EXERCISE OBJECTIVE: Find every line of the listing below where "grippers" appears, and copy it.

DATASET EXTRACT:
· · · · · · ·

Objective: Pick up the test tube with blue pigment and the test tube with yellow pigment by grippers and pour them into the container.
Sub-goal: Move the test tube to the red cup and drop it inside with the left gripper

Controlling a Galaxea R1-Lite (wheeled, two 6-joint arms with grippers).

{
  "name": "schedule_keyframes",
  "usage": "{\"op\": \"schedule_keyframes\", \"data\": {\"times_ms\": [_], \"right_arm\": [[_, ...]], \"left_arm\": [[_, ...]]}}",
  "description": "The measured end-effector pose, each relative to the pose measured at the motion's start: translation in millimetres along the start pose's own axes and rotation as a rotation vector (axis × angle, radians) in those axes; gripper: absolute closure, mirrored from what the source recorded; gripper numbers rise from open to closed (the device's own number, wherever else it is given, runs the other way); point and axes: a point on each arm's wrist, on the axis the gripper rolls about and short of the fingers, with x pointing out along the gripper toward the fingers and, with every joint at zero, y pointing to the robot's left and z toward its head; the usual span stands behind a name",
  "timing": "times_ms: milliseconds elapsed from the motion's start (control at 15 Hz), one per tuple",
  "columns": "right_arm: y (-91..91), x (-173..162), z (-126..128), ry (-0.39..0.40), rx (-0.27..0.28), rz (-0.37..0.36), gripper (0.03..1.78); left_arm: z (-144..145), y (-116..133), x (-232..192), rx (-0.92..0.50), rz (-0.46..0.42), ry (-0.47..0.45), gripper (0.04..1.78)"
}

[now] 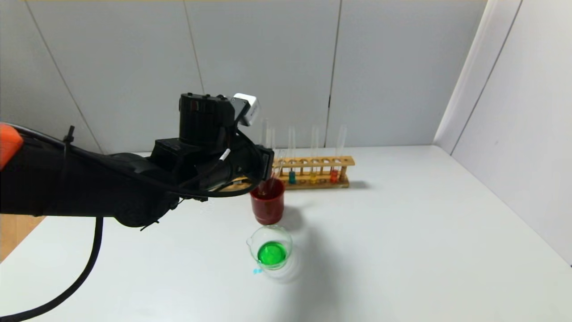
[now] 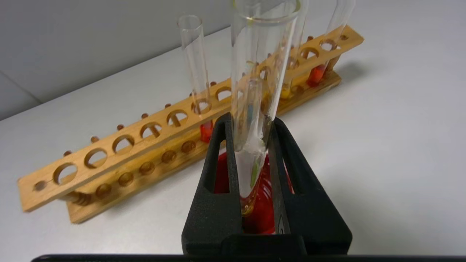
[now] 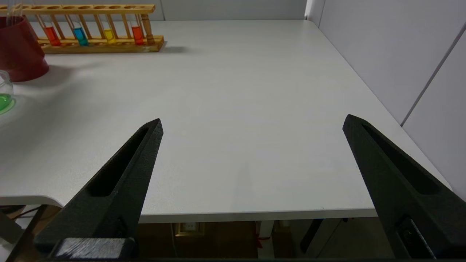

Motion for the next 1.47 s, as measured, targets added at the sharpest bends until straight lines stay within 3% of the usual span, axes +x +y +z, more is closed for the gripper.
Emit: {"op": "schedule_keyframes", "data": {"times_ms": [600, 800, 1000, 1267, 1467], "right_arm": [[0.0, 0, 0, 0.0, 0.0, 0.0, 0.08], [0.0, 0, 0, 0.0, 0.0, 0.0, 0.08], [0.0, 0, 0, 0.0, 0.0, 0.0, 0.08], [0.0, 0, 0, 0.0, 0.0, 0.0, 0.08], [0.0, 0, 0, 0.0, 0.0, 0.0, 0.08]], "left_arm": [[-27, 7, 18, -0.001, -0.003, 0.077, 1.55], [-33, 7, 21, 0.001, -0.002, 0.094, 1.45], [-36, 7, 23, 0.0, -0.001, 0.104, 1.13], [-38, 7, 23, 0.0, 0.0, 0.111, 0.44], [-32, 7, 20, 0.009, 0.001, 0.093, 0.15]]}}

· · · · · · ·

YOUR SOLUTION:
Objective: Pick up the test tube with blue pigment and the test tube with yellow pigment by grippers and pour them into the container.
Controlling a Galaxea R1-Lite (wheeled, two 6-joint arms with grippers).

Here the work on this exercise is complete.